De aandelen die het meest daalden, waren marketing- en reclamebedrijf WPP, dat 3,26% daalde, luchtvaartmaatschappij EasyJet, dat 2,56% verloor, en mijnbouwbedrijf Anglo American, dat 2,41% verloor.
Defensiebedrijf Babcock International steeg daarentegen met maar liefst 10,75%, gedreven door de militaire toezeggingen van de NAVO, en in mindere mate ook sportkleding- en schoenenretailer JD, die 2,27% steeg, en het Mexicaanse mijnbouwbedrijf Fresnillo, dat 2,06% steeg.

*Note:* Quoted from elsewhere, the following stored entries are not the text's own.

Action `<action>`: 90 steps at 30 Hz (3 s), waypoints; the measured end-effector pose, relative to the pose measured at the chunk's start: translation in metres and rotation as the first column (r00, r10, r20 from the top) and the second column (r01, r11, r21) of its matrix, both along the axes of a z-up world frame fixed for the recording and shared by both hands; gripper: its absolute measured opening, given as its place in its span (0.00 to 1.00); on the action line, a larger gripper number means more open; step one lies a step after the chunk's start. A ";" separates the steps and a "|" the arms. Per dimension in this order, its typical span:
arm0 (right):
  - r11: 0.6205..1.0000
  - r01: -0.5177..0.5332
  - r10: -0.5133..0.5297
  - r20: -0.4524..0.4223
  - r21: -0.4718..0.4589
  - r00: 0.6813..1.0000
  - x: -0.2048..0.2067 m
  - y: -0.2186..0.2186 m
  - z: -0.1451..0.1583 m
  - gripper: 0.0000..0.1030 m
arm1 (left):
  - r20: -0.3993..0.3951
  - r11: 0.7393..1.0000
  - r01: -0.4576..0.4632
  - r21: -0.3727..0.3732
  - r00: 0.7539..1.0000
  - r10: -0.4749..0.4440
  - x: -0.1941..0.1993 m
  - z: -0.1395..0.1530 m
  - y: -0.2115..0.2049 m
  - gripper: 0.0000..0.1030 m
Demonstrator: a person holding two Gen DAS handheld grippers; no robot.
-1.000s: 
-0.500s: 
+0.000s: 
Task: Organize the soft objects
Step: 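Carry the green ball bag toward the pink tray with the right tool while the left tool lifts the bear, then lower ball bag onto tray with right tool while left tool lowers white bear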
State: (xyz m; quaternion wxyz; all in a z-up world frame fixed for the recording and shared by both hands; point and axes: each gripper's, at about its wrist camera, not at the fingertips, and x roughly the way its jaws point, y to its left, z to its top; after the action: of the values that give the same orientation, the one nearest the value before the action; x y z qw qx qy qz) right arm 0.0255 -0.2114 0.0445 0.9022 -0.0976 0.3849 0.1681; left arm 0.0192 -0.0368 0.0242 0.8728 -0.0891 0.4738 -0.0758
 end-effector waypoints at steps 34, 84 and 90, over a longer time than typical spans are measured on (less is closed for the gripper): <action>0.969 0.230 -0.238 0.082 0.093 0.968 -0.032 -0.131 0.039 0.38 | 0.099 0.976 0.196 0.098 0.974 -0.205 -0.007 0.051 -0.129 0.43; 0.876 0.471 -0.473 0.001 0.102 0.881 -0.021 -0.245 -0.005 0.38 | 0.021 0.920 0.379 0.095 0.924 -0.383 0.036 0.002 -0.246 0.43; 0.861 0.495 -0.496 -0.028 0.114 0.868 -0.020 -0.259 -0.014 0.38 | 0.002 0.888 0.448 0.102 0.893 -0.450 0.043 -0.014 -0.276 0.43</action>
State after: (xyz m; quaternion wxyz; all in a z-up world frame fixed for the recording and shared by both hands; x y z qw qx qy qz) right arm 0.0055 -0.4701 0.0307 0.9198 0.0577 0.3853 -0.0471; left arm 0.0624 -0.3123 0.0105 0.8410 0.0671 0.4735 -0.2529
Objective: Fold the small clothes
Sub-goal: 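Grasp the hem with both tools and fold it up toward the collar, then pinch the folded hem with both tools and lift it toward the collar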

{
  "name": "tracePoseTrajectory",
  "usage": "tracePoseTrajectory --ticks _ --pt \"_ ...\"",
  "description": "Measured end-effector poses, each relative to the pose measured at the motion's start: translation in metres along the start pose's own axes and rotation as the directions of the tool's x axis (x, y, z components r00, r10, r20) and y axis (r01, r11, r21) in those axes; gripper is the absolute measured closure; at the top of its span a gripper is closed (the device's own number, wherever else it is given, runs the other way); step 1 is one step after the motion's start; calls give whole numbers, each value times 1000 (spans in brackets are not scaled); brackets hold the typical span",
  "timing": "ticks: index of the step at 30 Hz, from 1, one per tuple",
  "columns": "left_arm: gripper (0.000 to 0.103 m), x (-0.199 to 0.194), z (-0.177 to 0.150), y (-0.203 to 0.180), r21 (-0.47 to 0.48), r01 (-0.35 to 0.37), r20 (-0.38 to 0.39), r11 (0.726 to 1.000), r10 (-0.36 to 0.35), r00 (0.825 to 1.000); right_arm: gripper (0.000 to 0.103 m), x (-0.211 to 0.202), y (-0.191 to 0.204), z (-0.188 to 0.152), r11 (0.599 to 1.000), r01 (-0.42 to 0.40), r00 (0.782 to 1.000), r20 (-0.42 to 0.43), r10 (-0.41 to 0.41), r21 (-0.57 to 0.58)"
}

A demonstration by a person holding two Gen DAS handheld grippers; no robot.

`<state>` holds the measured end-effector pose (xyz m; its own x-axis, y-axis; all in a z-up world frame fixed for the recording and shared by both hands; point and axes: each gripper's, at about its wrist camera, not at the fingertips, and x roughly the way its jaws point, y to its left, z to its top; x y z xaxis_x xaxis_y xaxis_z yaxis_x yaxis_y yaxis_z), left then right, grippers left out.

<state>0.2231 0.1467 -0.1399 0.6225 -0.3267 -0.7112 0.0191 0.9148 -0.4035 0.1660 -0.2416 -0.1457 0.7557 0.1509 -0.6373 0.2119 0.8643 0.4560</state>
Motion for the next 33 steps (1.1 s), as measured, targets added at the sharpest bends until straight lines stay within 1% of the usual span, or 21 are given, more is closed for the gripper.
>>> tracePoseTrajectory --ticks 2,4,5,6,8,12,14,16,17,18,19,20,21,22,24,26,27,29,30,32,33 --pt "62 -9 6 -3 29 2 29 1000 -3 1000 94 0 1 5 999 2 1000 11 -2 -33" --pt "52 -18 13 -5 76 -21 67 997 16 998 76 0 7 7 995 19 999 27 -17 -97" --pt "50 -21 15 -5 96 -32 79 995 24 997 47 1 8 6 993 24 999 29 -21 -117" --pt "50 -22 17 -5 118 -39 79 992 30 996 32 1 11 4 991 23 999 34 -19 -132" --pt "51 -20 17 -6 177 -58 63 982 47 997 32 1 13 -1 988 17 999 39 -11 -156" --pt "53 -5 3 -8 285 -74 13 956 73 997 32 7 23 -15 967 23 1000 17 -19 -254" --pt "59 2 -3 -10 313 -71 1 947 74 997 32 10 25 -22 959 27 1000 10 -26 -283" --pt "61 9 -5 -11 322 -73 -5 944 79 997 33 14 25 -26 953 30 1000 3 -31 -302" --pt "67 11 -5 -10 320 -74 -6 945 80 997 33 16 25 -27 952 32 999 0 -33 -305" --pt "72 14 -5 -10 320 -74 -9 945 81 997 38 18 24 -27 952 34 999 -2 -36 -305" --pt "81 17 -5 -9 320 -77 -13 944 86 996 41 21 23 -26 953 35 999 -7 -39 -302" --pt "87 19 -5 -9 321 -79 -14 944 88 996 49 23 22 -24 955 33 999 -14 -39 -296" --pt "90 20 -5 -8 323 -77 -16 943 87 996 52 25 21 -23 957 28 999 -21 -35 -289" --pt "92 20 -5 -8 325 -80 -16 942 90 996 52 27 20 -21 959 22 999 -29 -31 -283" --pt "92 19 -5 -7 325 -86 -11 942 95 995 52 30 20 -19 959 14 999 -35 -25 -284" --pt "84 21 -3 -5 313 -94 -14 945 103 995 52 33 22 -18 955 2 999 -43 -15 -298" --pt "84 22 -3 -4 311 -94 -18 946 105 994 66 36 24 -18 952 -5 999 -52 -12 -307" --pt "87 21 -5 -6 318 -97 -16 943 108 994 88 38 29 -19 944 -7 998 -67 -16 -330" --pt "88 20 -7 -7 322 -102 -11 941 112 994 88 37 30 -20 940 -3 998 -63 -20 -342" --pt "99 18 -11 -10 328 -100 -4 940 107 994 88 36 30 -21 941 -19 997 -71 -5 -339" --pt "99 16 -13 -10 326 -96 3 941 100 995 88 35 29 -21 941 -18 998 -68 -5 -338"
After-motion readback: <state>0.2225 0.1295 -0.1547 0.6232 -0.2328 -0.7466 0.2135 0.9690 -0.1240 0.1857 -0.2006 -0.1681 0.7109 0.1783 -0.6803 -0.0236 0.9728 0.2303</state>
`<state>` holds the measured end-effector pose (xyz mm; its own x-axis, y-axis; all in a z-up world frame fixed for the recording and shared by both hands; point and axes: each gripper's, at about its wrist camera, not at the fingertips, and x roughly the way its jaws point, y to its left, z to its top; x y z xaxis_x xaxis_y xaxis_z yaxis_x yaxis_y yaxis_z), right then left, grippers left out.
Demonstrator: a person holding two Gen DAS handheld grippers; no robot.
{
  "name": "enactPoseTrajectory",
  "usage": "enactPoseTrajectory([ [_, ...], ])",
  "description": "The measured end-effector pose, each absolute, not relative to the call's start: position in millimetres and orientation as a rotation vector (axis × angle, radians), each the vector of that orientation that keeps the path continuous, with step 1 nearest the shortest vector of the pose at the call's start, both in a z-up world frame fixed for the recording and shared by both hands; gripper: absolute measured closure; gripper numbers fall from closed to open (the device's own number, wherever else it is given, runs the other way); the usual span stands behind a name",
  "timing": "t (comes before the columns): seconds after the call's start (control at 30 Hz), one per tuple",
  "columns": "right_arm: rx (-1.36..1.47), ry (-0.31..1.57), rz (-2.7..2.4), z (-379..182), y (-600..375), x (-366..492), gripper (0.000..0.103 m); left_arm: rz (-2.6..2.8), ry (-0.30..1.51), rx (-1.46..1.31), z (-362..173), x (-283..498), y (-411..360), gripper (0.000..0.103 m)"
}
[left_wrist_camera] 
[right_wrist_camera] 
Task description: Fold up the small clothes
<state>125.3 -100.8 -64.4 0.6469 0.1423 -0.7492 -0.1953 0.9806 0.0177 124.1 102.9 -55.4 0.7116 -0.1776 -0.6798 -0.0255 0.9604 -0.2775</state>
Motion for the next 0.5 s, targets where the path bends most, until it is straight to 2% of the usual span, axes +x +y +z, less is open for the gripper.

De beurs van Milaan sloot lager, met de FTSE MIB-index die met 0,39% daalde tot 39.319,14 punten, ondanks de wapenstilstand tussen Israël en Iran en de Italiaanse bankensector die in het rood staat.
De FTSE Italia All-Share index daalde ondertussen met 0,40% tot 41.732,99.
Tijdens de sessie werden 480 miljoen aandelen verhandeld, met een waarde van € 2,623 miljard.
De aandelen uit de grote banksector raakten negatief: Unicredit verloor 1,56%, Banca Popolare Sondrio verloor 1,40% en Banca Popolare Emilia Romagna verloor 1,38%.
Andere dalende aandelen waren: Stmicroelectronics (1,90%), het farmaceutische bedrijf Recordati (1,75%), het cementbedrijf Buzzi (1,69%), het modebedrijf Brunello Cucinelli (1,28%), het waterontharder Interpump Group (1,22%) en het gasbedrijf Italgas (1,19%).
Winnaars waren daarentegen onder andere de autogigant Stellantis (3,09%), het defensiebedrijf Leonardo (2,69%), Ferrari (2,21%), Telecom Italia (1,61%), de bandenfabrikant Pirelli (0,94%), de holdingmaatschappij Azimut (0,30%) en het staalbedrijf Tenaris (0,26%).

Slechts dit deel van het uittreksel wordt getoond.